Carolinian notes in one of her comments in that thread that Clinton’s campaign is hellbent on getting across the claim that Clinton is a wonk–something that I’d planned to post on here at AB. A day or two after I read the articles about Clinton’s federal-red-tape-is-discouraging-people-from-starting-small-businesses tack, I read two articles, one by Peter Beinart on The Atlantic website (I can’t remember where I read the other, or who wrote it), assuring readers that Clinton is a wonk. I remember thinking, “OK, got it. Clinton is a wonk. It’s just that she’s a wonk who thinks most small businesses need permits or licenses from the federal government in order to open. And just this morning I read two more along that line, one of them (in Politico, I think), which says that her staff is pushing the “wonk” moniker because it’s accurate: that’s what she is.
The gist of these articles is that she really cares about policy–the nitty-gritty of policy, especially how best to achieve a policy goal. One problem with that, though, is that she keeps making sing-songy soundbite statements that are either inaccurate or misleading or irrelevant or downright incoherent.
Clinton and her staff seem to be misconstruing the meaning of “wonk,” which does including within it the ability to understand the meaning and implications of the statistics and other facts–and recognize the actual sources of those facts, as distinguished from the cliches that the Republicans are selling. The problems that people have in trying to start a business almost never involve federal red tape. By saying otherwise, Clinton’s now made clear that she’s no wonk.
Updated 6/13 at 12:42 p.m.
I could very easily imagine Mrs. Clinton having a moment similar to Poppy Bush’s astonishment at the price scanners in a grocery store. With few exceptions, most notably Warren and Sanders, our politicians much above the lowest local levels are part of an elite that has no conception much less a connection with what the life of most Americans is like (I hesitate to say average because there may not be such a thing).
Her “starting a business” comment is one of those banal, off the shelf, ready made campaign vomit sentences that insults the intelligence of any thinking being. It’s not even one step away from the standard Republican talking point regurgitation that salutes small business while advocating ALEC sponsored corporate policies.
I’ve got a Sanders sign in the front yard and it will stay there until November 2016. If Clinton is the nominee I will grudgingly vote for her because of SCOTUS but I will do so unenthusiastically. In the meantime I will work for local candidates who show promise in the hopes of building a progressive bench that can push aside .01 percenters.
One thing that comes through loud and clear from her attempt to Sister Souljah small-business owners and aspirants, Mark, is that she thinks Democrats NEED a Sister Souljah moment for small-business owners and aspirants.

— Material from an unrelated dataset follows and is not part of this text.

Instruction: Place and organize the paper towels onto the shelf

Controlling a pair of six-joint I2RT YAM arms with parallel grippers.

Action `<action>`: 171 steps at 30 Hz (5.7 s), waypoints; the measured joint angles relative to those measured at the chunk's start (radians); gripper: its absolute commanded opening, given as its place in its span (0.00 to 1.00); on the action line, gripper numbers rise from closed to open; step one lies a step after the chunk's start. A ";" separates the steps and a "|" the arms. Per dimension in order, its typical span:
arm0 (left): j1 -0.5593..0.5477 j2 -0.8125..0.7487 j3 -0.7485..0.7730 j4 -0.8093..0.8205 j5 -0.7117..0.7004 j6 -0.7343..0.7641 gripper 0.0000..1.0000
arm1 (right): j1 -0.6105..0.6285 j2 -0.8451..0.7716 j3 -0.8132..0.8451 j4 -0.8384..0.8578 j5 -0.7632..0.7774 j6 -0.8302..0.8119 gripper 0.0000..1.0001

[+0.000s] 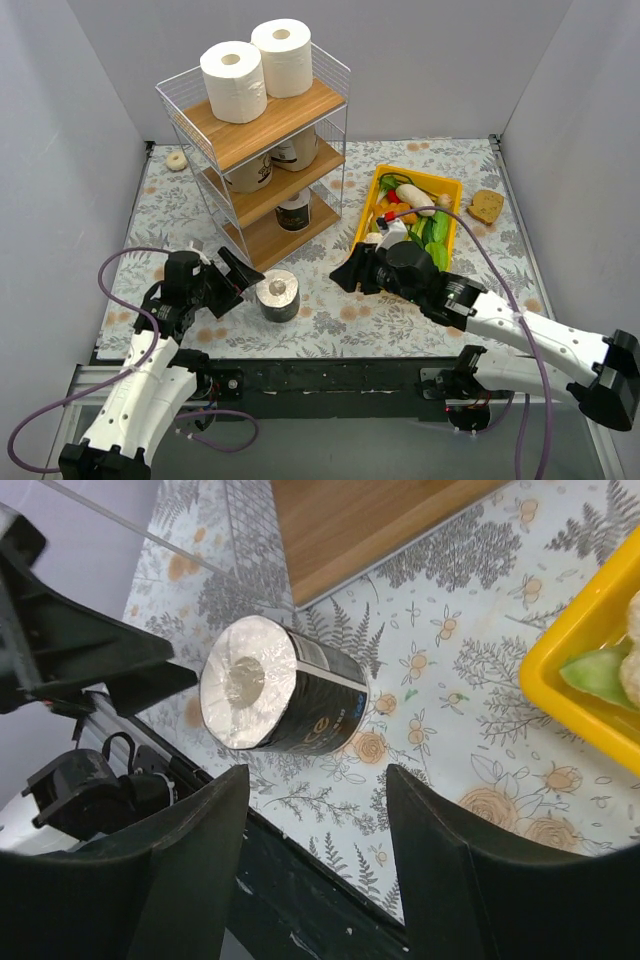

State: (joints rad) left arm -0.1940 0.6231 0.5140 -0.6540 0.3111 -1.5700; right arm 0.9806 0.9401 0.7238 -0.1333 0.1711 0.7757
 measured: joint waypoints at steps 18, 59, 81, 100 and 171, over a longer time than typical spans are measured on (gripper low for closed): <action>-0.013 -0.201 0.121 0.014 -0.266 0.074 0.98 | 0.174 0.534 0.245 0.084 0.149 0.147 0.64; -0.053 -0.260 0.121 -0.080 -0.468 -0.010 0.98 | 0.105 0.593 0.323 0.099 0.278 0.222 0.36; -0.058 -0.260 0.121 -0.087 -0.488 -0.025 0.98 | 0.050 0.604 0.340 0.044 0.188 0.186 0.55; -0.059 -0.260 0.121 -0.087 -0.488 -0.031 0.98 | 0.076 0.697 0.416 -0.008 0.162 0.157 0.62; -0.087 -0.268 0.123 -0.106 -0.514 -0.035 0.98 | 0.060 0.743 0.433 0.026 0.343 0.242 0.28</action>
State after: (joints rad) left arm -0.2813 0.3553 0.6369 -0.7597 -0.2031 -1.6054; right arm 1.0401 1.6829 1.1564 -0.1078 0.5140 1.0176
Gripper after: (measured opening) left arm 0.982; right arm 0.427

Dick Durbin could educate her on that, simply by referring her to what’s known as the Durbin Amendment.
Another thing that comes across is that, just as she didn’t realize in 2008 that Iowans all have snow shovels, she apparently doesn’t recognize that small-business owners and aspirants want solutions to problems that they actually have, and that that requires knowing the specifics of the problem, including the cause.
She’ll win because, well, the Republican nominee won’t. But she could have been beaten in the primaries by, say, Sherrod Brown or Jeff Merkley. Someone very progressive who thinks and speaks like a normal person rather than an automaton and is younger than Sanders.
Oh come on. We know Hillary is just a puppet. It would be Bill’s third term. It was a big reason why the Democratic electorate passed on “her” in 2008.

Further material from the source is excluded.